▸ Assignment
Exact copies of the lines below, from the one with "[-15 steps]" up to and including the one with "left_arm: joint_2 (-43", are what this calls for; leave out pictures.

▸ Data for this task
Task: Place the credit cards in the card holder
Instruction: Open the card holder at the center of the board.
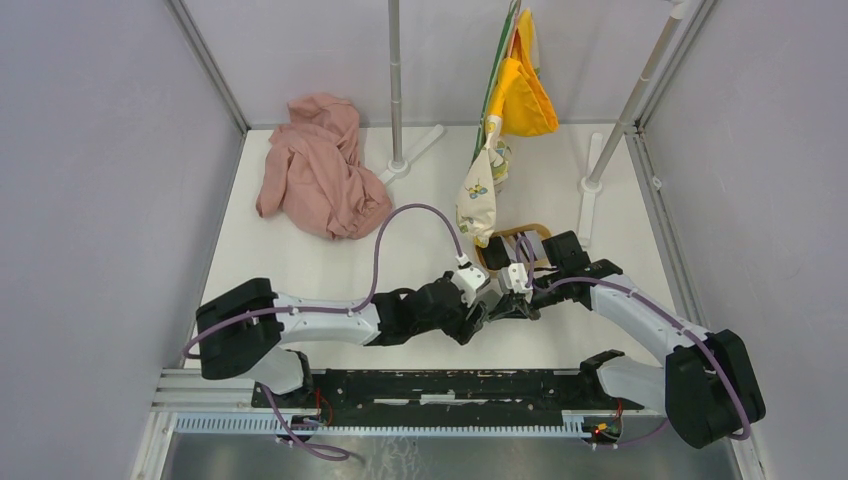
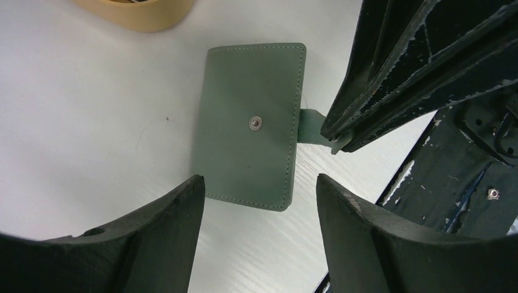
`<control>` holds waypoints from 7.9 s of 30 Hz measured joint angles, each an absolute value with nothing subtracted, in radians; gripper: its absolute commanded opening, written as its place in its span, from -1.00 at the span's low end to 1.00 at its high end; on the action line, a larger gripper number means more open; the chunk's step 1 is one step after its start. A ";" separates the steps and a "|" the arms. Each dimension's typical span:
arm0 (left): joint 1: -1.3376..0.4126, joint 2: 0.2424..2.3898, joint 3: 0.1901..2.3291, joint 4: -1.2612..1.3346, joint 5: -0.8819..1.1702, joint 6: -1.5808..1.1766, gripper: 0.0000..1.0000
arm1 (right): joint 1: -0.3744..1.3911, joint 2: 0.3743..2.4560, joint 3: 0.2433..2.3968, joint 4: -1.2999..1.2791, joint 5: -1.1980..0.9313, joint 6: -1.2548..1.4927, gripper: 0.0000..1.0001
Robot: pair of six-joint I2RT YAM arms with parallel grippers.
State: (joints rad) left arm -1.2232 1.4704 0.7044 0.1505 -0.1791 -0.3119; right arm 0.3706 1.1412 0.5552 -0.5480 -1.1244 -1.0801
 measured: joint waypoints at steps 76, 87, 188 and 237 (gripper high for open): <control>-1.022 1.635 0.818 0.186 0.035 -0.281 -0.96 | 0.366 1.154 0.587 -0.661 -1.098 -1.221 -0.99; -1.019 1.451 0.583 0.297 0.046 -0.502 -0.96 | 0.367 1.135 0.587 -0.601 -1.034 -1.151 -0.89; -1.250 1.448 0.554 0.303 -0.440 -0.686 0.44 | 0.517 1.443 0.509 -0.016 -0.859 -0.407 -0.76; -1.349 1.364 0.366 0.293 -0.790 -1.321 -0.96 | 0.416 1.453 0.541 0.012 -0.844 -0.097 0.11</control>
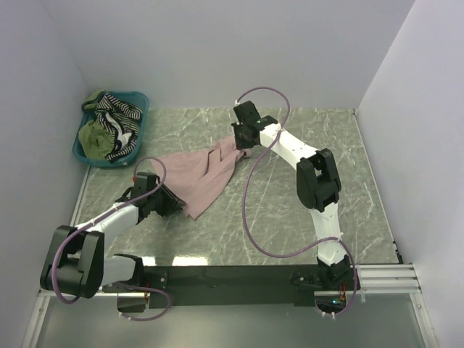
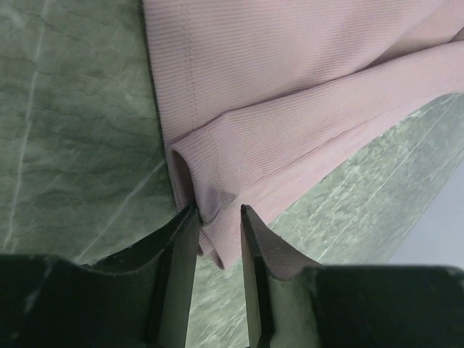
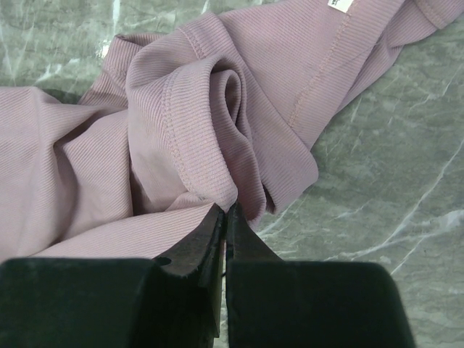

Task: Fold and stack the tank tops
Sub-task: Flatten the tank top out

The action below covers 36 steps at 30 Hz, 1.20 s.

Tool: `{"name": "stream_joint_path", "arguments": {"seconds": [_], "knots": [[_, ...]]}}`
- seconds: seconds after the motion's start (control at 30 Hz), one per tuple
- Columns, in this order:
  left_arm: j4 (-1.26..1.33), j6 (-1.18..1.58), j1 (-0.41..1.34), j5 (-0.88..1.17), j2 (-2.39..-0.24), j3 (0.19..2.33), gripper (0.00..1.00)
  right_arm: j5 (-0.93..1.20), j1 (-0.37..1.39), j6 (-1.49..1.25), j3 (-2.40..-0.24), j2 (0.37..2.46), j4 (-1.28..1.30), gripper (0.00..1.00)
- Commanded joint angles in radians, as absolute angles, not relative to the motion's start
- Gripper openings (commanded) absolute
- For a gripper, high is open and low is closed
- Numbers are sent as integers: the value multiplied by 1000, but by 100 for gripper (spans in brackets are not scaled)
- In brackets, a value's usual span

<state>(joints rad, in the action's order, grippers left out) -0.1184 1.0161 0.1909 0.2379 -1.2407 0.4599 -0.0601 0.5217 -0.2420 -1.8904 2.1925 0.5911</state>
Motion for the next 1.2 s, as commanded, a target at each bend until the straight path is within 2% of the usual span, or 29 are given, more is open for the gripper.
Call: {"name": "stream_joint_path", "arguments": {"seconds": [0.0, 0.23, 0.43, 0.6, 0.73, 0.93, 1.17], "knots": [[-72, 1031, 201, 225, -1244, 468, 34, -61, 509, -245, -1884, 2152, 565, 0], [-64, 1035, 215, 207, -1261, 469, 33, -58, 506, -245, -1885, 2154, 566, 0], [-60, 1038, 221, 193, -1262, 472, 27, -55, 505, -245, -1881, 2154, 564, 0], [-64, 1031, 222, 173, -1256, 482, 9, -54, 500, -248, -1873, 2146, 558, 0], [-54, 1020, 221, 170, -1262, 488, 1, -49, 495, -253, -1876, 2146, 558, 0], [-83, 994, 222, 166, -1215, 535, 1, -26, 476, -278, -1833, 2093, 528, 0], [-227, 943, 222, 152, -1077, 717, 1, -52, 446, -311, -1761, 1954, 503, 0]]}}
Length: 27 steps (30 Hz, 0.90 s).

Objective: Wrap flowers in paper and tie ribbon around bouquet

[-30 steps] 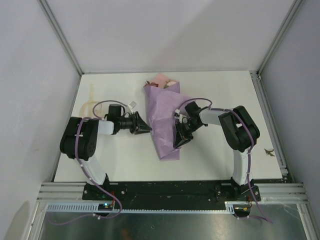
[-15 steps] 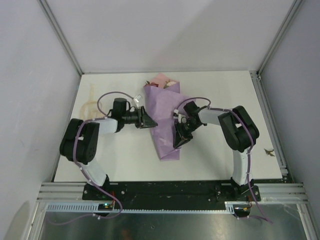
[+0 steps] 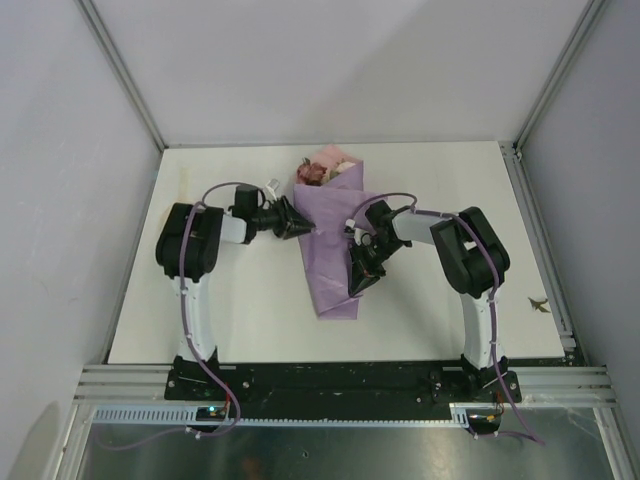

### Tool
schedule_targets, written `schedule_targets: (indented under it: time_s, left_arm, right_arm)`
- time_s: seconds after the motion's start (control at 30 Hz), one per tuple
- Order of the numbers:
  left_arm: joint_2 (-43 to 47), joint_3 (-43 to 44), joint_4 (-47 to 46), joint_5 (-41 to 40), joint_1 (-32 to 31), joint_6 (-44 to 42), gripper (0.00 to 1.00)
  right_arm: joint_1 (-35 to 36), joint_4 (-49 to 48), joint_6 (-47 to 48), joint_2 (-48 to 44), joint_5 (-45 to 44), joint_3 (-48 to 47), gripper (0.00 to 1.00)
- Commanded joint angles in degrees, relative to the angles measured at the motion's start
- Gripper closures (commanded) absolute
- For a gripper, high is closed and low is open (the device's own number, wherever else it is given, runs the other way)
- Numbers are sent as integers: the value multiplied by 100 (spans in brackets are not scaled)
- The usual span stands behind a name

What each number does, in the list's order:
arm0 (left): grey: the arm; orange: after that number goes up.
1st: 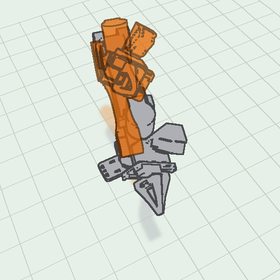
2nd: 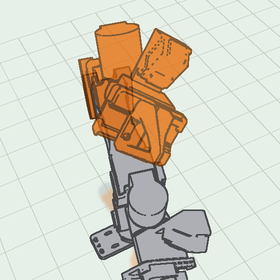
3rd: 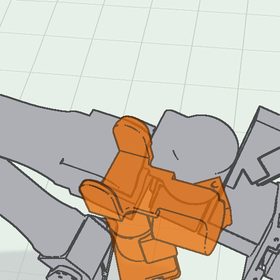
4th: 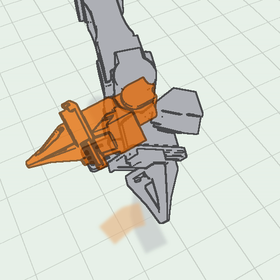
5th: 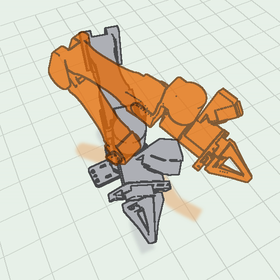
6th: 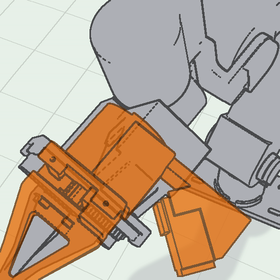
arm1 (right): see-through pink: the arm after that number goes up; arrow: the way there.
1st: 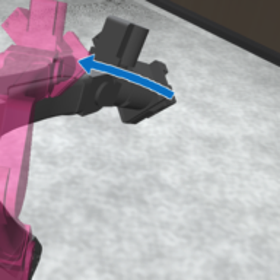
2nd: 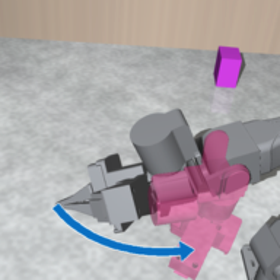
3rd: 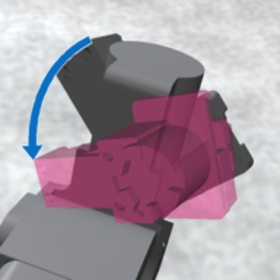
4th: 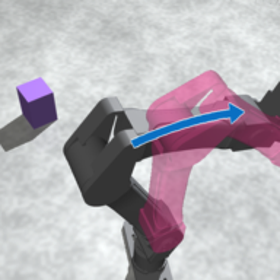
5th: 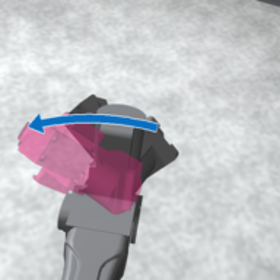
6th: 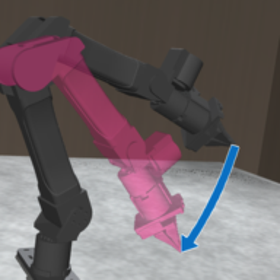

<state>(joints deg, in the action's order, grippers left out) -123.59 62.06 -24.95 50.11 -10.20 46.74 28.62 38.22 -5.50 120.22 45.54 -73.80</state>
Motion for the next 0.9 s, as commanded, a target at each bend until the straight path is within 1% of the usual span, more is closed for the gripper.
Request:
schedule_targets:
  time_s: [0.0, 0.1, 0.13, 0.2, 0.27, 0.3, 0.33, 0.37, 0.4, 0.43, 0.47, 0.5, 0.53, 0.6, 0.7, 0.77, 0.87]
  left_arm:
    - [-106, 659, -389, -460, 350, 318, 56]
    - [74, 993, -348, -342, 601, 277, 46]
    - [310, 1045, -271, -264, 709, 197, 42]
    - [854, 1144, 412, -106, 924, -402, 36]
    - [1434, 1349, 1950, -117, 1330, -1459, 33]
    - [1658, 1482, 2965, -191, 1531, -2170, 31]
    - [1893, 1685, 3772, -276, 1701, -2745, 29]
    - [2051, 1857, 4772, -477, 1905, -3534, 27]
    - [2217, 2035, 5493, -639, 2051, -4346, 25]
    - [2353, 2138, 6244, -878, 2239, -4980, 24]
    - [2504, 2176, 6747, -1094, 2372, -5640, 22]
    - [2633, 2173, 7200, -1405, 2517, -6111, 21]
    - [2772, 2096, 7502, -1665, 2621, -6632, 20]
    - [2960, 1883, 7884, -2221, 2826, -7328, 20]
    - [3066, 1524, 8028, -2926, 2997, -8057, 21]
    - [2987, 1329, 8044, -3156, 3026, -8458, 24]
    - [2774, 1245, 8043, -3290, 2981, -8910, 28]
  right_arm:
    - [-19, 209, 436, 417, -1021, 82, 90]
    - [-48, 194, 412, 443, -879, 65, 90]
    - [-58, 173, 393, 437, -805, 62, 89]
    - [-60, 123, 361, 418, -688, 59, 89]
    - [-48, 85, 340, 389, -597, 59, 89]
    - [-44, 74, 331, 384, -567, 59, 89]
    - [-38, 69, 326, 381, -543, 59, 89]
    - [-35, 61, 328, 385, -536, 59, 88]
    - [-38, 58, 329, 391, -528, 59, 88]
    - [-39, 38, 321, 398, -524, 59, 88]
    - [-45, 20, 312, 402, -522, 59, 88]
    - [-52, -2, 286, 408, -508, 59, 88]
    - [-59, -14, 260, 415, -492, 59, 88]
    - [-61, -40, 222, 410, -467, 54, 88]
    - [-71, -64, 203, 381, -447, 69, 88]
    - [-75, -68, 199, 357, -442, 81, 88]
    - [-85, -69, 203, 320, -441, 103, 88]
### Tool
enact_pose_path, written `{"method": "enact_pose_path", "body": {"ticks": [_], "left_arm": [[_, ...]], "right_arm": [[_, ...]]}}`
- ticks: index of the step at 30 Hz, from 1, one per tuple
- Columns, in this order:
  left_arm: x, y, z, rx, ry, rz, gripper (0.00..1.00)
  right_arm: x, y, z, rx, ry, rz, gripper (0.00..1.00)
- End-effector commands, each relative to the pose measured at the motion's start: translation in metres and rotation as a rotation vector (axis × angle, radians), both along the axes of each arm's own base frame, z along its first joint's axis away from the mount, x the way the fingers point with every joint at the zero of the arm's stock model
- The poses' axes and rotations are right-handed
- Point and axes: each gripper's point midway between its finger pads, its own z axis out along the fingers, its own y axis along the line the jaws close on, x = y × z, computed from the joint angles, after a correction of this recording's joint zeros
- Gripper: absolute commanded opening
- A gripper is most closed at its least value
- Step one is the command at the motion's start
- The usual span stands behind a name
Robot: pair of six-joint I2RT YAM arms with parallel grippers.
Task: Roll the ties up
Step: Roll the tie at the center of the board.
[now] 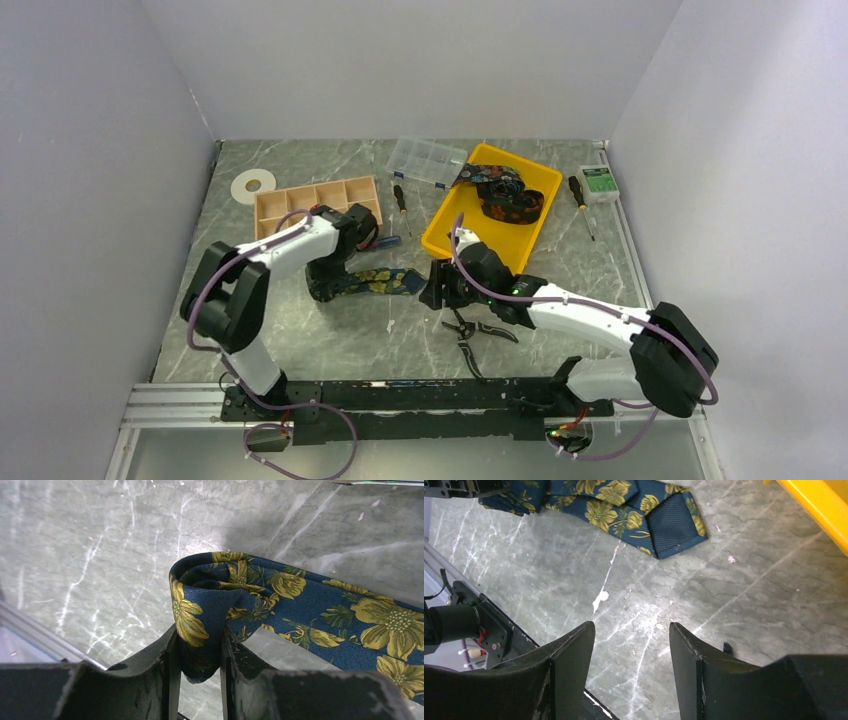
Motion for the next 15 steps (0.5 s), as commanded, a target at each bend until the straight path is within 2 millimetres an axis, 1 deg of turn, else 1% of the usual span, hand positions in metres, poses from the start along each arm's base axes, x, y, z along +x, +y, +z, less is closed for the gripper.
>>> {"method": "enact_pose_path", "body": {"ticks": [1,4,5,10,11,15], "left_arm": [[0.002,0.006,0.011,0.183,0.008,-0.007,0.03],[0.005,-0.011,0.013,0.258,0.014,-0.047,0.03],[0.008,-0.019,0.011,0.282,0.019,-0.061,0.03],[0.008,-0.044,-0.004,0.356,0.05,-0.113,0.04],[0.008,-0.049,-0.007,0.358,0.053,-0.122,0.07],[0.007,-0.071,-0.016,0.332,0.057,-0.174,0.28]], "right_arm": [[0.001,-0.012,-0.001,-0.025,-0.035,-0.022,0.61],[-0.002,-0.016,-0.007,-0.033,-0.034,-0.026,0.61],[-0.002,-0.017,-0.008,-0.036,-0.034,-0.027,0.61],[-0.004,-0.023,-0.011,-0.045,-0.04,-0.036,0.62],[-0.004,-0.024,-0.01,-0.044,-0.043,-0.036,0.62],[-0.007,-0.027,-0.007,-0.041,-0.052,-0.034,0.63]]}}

▸ Response area
[-15 steps] 
[+0 steps] 

### Tool
schedule_targets, written `schedule_targets: (indented under it: time_s, left_arm, right_arm)`
- time_s: seconds after the motion's start (control at 30 Hz), one per tuple
- Order of the numbers:
  left_arm: joint_2 (-43 to 47), joint_3 (-43 to 44), joint_4 (-47 to 46), joint_5 (-41 to 40), joint_1 (-32 to 31), joint_6 (-44 to 42), gripper (0.00 to 1.00)

The output contains the complete answer to the exercise.